Analysis by Income Category
Distinct income categories were created in order to detect important patterns and do an in-depth analysis of this segment. Some important points to consider are:
- Low income category: Borrowers that have an annual income lower or equal to $100,000.
- Medium income category: Borrowers that have an annual income higher than $100,000 but lower or equal to $200,000.
- High income category: Borrowers that have an annual income higher than $200,000.
- Borrowers that made part of the high income category took higher loan amounts than people from low and medium income categories. Of course, people with higher annual incomes are more likely to pay loans with a higher amount. (First row to the left of the subplots)
- Loans that were borrowed by the Low income category had a slightly higher change of becoming a bad loan. (First row to the right of the subplots)
- Borrowers with High and Medium annual incomes had a longer employment length than people with lower incomes.(Second row to the left of the subplots)
- Borrowers with a lower income had on average higher interest rates while people with a higher annual income had lower interest rates on their loans. (Second row to the right of the subplots)
Good/Bad Loan Summary
- Bad Loans Count: People that apply for educational and small business purposed tend to have a higher risk of being a bad loan. (% wise)
- Most frequent Purpose: The reason that clients applied the most for a loan was to consolidate debt.
- Less frequent purpose: Clients applied less for educational purposes for all three income categories.
- Interest Rates: In all reasons for application except (medical, small business and credi card), the low income category has a higher interest rate. Something that could possibly explain this is the amount of capital that is needed from other income categories that might explain why the low income categories interest rate for these puposes are lower.
- Bad/Good Ratio: Except for educational purposes (we see a spike in high income this is due to the reasons that only two loans were issued and one was a bad loan which caused this ratio to spike to 50%.), but we can see that in all other purposed the bad good ratio is lower the higher your income category.
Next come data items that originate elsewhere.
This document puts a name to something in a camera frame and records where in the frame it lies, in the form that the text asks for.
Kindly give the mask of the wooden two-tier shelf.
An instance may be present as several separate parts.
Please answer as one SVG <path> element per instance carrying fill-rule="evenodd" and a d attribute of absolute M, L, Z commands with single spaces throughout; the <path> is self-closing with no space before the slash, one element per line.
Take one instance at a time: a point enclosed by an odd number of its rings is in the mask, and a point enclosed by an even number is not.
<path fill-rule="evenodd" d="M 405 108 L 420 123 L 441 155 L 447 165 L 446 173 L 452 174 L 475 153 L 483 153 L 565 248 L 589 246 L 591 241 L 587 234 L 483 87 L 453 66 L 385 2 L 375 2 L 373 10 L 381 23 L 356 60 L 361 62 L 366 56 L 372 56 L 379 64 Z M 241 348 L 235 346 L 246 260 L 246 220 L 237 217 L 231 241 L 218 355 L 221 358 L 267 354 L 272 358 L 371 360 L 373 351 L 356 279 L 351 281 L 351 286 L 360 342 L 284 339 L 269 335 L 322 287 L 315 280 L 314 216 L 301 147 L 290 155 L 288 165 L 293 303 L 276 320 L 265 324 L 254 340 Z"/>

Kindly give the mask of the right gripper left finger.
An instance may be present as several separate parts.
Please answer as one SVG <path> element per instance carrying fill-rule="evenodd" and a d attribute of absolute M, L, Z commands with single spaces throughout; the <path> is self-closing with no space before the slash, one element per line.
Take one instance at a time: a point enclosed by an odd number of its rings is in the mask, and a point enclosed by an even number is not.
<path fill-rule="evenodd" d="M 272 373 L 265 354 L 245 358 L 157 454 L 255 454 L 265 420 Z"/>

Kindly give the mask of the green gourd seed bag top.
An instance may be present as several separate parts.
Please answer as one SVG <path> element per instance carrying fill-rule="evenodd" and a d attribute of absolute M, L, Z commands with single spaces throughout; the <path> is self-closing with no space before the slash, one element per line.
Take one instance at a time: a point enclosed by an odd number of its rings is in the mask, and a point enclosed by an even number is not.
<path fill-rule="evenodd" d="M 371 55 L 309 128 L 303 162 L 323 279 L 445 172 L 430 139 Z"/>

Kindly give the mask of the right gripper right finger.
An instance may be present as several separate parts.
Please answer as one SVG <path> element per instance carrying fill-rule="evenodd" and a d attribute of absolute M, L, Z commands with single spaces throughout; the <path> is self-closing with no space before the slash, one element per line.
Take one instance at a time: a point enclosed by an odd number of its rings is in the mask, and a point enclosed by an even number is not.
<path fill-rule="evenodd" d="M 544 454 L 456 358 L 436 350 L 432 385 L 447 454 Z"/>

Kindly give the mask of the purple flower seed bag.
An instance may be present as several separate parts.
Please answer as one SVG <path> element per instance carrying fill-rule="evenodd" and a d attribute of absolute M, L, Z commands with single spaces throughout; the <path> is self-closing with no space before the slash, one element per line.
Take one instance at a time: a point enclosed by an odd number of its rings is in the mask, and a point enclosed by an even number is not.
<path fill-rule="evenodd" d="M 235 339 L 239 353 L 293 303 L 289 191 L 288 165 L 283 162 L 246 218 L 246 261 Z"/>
Data is oversampled using the SMOTE technique prior to performing the Logistic Regression.
Feature Engineering & Neural Network
There are features that are redundant (as show in the beginning of this kernel in the distribution subplots) having no effect towards the "loan_condition" label so we need to drop these features.
Use StrattifiedShuffleSplit to have approximately the same ratio of bad loans compared to good loans in both training and testing data. Remember that over 92% of the loans are considered good loans so it is important to have this same ration across training and testing sets.
Scale numeric features and encode categorical features from our dataframe.
Run our Neural Network containing the number of inputs, 2 hidden layers (first: 15 nodes, second: 5 nodes) and the number of outputs which is equivalent to 2.